[DATA PROVIDED]:

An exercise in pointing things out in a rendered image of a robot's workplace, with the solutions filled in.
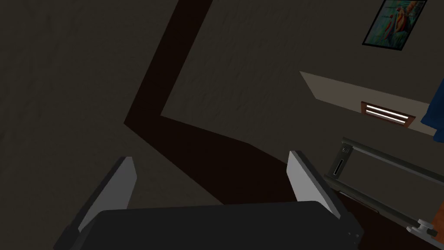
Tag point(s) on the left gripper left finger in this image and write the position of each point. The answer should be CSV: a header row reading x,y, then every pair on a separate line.
x,y
112,194

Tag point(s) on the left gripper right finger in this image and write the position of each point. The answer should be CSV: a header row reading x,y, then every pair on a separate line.
x,y
314,189

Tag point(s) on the brown ceiling light fixture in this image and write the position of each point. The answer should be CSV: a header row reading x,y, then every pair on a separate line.
x,y
387,114

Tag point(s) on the blue curtain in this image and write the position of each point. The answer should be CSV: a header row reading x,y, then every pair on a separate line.
x,y
435,116

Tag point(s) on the grey metal frame appliance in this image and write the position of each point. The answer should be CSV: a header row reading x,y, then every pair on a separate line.
x,y
385,180

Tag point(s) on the colourful framed wall picture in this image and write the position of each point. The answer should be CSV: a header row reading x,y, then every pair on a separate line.
x,y
394,23

[ACTION ITEM]: When you write out the data, keep every line exact and drop the pictures.

[EXPECTED OUTPUT]:
An exercise in pointing things out in a rendered image of a robot's workplace, with the solutions filled in.
Tag point(s) on the left gripper left finger in this image and write the position of each point. The answer should be CSV: a header row reading x,y, then every pair on a separate line.
x,y
112,194

Tag point(s) on the left gripper right finger in this image and write the position of each point. The answer should be CSV: a header row reading x,y, then every pair on a separate line.
x,y
314,189

Tag point(s) on the brown ceiling light fixture in this image and write the position of each point. The answer should be CSV: a header row reading x,y, then every pair on a separate line.
x,y
387,114

Tag point(s) on the blue curtain in this image and write the position of each point. The answer should be CSV: a header row reading x,y, then every pair on a separate line.
x,y
435,116

Tag point(s) on the grey metal frame appliance in this image and write the position of each point. The answer should be CSV: a header row reading x,y, then every pair on a separate line.
x,y
385,180

Tag point(s) on the colourful framed wall picture in this image and write the position of each point. The answer should be CSV: a header row reading x,y, then every pair on a separate line.
x,y
394,23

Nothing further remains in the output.